- What you have to do
Where the line containing "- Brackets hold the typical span" appears in the records below, begin there and write out each line exactly until the last one, and nothing more.

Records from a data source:
Start of Block

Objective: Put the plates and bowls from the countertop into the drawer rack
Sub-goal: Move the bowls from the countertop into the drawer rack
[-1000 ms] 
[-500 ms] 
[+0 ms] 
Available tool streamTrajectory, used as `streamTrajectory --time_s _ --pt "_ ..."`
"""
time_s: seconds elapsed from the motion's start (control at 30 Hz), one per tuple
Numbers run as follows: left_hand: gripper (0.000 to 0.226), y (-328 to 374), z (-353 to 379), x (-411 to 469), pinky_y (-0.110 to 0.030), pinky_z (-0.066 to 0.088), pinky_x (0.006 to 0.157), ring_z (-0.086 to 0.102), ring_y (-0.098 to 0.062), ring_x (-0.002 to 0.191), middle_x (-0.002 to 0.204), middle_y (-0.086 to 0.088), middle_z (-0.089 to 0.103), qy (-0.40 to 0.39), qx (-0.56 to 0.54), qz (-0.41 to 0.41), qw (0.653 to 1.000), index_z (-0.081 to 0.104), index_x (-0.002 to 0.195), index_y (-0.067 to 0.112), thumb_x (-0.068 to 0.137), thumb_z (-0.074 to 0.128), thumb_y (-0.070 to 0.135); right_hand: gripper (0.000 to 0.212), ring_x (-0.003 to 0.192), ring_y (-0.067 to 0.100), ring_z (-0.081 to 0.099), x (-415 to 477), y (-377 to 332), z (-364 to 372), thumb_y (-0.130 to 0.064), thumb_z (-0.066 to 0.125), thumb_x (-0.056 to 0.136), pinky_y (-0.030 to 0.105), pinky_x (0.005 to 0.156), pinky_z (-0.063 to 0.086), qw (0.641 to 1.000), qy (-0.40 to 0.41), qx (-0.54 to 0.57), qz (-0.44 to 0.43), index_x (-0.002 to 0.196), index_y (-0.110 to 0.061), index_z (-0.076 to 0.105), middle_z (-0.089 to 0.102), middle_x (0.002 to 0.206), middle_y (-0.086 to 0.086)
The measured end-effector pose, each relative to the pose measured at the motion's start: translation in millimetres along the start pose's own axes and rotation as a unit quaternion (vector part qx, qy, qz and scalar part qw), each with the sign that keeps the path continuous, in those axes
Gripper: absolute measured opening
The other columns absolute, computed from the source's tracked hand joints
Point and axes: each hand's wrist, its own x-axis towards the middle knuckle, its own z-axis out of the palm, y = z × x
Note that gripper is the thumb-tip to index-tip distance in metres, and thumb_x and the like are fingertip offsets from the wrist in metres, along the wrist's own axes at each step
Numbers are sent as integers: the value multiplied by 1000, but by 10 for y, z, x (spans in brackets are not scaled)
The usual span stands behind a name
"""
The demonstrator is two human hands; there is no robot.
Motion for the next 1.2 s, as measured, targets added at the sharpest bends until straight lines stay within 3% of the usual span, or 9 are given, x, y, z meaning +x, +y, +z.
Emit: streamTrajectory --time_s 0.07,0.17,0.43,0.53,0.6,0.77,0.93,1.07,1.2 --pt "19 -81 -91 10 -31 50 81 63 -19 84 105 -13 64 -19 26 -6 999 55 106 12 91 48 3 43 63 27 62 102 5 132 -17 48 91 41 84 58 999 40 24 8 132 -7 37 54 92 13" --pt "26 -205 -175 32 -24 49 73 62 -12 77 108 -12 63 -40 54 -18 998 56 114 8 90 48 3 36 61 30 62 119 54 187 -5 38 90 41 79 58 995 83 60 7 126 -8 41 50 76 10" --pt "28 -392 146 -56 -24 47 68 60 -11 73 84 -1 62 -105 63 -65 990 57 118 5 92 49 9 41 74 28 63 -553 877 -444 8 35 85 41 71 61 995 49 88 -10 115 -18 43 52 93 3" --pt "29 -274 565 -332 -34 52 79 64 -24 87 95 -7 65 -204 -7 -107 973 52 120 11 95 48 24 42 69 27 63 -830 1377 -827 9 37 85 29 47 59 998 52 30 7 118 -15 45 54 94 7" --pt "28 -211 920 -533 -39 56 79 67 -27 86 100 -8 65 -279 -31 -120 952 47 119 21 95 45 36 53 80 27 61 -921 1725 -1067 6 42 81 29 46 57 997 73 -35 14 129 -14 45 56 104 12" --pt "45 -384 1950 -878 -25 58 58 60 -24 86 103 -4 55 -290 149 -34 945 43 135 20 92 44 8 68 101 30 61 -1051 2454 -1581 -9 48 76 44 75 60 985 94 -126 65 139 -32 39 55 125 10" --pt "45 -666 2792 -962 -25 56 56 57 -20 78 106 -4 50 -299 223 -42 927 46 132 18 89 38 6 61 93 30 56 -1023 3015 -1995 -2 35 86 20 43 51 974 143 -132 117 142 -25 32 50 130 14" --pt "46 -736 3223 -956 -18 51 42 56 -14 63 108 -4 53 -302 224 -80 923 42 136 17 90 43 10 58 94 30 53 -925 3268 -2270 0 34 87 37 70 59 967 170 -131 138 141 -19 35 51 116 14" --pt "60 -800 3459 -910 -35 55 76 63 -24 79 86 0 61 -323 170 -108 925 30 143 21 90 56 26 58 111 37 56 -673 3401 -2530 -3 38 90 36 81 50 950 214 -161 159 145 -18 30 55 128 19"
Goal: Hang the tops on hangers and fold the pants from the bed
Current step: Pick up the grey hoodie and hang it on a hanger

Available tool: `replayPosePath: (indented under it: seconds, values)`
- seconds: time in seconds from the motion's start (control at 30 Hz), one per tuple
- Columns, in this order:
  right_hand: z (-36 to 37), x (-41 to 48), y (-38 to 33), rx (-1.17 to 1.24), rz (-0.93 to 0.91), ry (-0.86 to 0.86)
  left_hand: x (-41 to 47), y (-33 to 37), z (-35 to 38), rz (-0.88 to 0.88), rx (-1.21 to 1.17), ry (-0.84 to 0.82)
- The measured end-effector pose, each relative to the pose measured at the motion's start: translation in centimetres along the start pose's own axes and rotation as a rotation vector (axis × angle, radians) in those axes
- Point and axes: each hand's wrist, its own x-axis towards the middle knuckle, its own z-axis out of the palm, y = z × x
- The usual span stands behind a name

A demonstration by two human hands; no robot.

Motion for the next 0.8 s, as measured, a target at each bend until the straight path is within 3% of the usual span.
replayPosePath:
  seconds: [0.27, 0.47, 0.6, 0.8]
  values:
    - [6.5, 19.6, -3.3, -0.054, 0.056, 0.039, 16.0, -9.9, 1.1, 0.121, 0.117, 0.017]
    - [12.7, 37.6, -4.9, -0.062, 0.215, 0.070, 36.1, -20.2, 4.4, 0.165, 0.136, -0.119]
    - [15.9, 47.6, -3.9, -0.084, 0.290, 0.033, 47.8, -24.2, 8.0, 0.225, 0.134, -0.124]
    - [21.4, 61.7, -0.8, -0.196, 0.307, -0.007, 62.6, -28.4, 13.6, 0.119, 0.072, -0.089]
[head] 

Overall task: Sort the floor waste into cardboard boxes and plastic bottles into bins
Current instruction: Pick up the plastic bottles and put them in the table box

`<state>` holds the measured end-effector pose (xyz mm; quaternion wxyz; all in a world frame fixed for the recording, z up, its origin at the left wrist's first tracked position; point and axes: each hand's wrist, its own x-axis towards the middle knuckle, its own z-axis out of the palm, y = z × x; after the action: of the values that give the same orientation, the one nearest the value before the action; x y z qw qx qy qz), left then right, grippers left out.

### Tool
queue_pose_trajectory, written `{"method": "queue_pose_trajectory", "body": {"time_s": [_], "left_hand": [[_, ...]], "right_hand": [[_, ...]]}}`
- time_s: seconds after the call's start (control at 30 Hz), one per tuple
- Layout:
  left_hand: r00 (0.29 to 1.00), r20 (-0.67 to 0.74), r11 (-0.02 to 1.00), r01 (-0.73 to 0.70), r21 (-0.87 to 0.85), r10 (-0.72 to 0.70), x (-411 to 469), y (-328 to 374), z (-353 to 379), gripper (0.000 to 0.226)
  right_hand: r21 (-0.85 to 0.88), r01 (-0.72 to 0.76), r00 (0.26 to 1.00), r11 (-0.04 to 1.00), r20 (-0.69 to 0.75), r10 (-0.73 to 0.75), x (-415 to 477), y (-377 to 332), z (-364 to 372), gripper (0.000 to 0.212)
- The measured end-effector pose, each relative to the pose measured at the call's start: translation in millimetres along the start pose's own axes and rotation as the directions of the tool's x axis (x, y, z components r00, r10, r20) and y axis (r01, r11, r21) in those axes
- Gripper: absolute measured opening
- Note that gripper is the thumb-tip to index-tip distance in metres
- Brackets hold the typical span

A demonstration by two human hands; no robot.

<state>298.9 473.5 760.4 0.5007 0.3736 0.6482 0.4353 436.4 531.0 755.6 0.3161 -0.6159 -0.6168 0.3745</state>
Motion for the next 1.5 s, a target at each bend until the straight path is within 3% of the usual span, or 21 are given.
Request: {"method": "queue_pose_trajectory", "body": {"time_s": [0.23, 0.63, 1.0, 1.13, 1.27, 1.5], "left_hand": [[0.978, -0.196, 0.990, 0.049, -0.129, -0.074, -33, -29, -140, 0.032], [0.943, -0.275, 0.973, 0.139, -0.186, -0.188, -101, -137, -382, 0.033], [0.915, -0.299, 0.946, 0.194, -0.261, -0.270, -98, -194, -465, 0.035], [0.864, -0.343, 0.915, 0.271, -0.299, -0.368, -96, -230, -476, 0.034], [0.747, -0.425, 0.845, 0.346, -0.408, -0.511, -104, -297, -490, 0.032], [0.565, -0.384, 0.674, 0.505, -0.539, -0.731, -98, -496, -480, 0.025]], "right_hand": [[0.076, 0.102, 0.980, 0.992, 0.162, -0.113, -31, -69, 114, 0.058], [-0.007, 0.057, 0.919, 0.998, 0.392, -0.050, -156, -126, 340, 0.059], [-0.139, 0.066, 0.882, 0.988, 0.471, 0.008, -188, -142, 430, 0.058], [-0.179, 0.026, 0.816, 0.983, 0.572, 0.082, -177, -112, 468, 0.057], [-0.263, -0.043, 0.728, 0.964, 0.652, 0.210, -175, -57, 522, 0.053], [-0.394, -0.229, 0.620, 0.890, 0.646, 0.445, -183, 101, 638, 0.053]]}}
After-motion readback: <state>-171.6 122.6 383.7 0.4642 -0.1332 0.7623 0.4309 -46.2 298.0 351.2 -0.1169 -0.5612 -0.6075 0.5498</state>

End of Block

- Exercise result
- Brackets hold the typical span

A demonstration by two human hands; no robot.

<state>298.9 473.5 760.4 0.5007 0.3736 0.6482 0.4353 436.4 531.0 755.6 0.3161 -0.6159 -0.6168 0.3745</state>
Motion for the next 1.5 s, a target at each bend until the straight path is within 3% of the usual span, or 21 are given.
Request: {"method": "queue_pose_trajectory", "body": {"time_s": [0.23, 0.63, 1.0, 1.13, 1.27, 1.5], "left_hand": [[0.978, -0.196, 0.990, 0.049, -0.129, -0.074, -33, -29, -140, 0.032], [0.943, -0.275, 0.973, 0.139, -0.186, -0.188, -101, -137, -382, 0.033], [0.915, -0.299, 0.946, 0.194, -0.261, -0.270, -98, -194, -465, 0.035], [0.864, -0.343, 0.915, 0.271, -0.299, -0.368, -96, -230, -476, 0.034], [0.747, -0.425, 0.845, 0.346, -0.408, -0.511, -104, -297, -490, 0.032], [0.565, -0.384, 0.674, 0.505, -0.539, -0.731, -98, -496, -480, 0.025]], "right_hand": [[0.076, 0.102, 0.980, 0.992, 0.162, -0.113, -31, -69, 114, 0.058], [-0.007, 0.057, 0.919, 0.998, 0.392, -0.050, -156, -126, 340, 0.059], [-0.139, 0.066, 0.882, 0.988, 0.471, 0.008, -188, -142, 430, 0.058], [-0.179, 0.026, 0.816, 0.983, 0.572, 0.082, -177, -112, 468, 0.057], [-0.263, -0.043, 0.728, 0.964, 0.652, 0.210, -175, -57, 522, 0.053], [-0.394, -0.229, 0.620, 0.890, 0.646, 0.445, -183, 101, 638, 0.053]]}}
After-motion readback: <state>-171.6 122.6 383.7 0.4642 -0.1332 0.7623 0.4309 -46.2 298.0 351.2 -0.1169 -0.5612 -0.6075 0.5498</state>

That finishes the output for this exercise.